Tim Mattson
In this note, I summarize the literature on the psychology of programming. The audience for this note is programming environment developers as opposed to psychologists. To make this material most accessible to its target audience, the core of this note is a series of rules to be used when designing a new programming environment. These rules help tool developers produce systems that more closely match the way programmers think about programming.
A programming environment must fit in with the abstract models programmers use as they reason about their problems. This mapping must be clear, clean, and readily apparent to the programmer.
Expert programmers reason about the behavior of their programs as they design and write code. They do this in terms of mental models with the same functional nature and structure as the problem they are trying to solve.
These models are multi-leveled and include abstract models in the problem domain, working models of the programming language, and low-level models of the computer system. These models are rich enough to support mental simulations on an abstract computational model.
A programming environment needs to fit in with this hierarchy of models. This means that the models must be apparent in the environment and the interfaces between them must be easy to understand.

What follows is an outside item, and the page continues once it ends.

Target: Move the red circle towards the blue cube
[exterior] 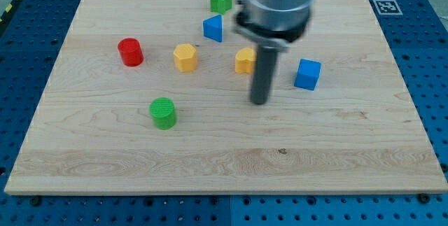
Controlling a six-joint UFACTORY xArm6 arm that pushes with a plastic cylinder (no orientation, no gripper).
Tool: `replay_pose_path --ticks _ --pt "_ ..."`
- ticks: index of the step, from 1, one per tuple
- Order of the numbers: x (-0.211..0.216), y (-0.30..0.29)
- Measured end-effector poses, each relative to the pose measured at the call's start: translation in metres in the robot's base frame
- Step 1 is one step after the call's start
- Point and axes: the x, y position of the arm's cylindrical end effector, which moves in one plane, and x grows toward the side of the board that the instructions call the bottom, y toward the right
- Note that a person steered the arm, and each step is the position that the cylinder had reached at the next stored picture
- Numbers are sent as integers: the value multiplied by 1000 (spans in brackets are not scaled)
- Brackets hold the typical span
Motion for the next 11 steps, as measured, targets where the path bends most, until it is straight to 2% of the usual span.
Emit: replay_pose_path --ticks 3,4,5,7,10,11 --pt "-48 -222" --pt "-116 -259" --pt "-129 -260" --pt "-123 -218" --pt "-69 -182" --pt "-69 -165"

[Guindom90] showed how designers use simulations of their problems within abstract models as part of the design process. This rule follows from [Brooks83], in which program comprehension is described in terms of a series of models which start at the highest level, problem domain, and work their way downward to machine models. The key is the models themselves but also the understanding of how the models map onto each other. This approach is discussed and related to plans in [Davis93].
The programmer - not the programming environment - must control which level of abstraction is used at any point in the software development cycle.
Writing programs requires reasoning at several different levels. For example, when making decisions about the input to a problem it useful to think of the problem in terms related to the problem's space. On the other hand, when choosing between various algorithms or designing the data structures in a program, it's useful to drop down to a low-level model of the computer itself.
These multiple concerns require distinct models appropriate to the design task at hand. Hence, we say that the programmer uses a hierarchy of models. Each one describes the problem under consideration, but the language used and the details addressed vary greatly between the model levels.
As software is designed and coded, issues come up that are best addressed at different levels of abstraction. In other words, the layers in the model hierarchy are not addressed sequentially. The programmer may want to work at the highest-level model within the problem domain, then drop to the lowest level to choose the representation for the key data structures, and then jump back up to the top level for the next step in the design.
Some tools force the programmer to work through the abstraction layers sequentially. This doesn't match the way programmers think. They need to be able to choose when they work in terms of a high level abstraction and when they drop down to a low-level approach that directly utilizes the computational model.
This topic is discussed in the review [Petre90].
The design in terms of the high level models must be apparent in the program source code. In other words, the abstract design must be well grounded in the program text with explicit mappings between the highest specification levels and the program's source code.
An inevitable part of programming is debugging and refining the source code. This means that a program must be read as well as written. In fact, a program is read many more times than it is written so, if anything, the ability to read and comprehend a program is more important than how easy it is to write in the first place.
To understand a program, the reader must work backwards from the source code to construct the abstractions behind the software design. This process is much easier if the abstractions are clearly visible in the program text.
This rule is based on the five-level characterization of expert programmer knowledge discussed in [Wiedenbeck93]. It is also consistent with the models of comprehension proposed in [Brooks83].
A programming environment must support software development in which design and coding progress together (i.e., opportunistic refinement).
Programmers spend very little time in pure design activities. It is wishful thinking by software managers that a program is fully designed before coding begins. Programmers switch between design and coding throughout a project. They come up with some ideas, test them with rapid prototypes, and amend their design as appropriate.
We call this approach "Opportunistic refinement". The programmer confronted with a problem switches between design, coding, and testing activities depending on the best opportunities for making progress.
This is discussed in the cognitive model paper.
A programming environment must not hide the machine from the programmer.
Programmers know their software will execute on a real system even when they are working on high-level design issues. A programming environment must not interfere with this view of the system. This is particularly the case where efficiency is concerned.
This topic is discussed in the review [Petre90]. This rule is essentially a corollary of Rule 2.
Programmers work in terms of chunks of code. A good programming environment will make it easy to code in chunks at increasingly higher levels of abstraction.
Programmers design code in chunks or plans. The more experienced the programmer, the more plans are used as opposed to statement-by-statement construction of a program. As the programmer becomes even more experienced, these plans take on a larger role and apply to the high level design of a program. A good programming environment needs to recognize this approach to programming and make the high level design in plans explicit.
Plans are usually discussed in terms of program comprehension. For a discussion of plans in program constructions, see [Rist86].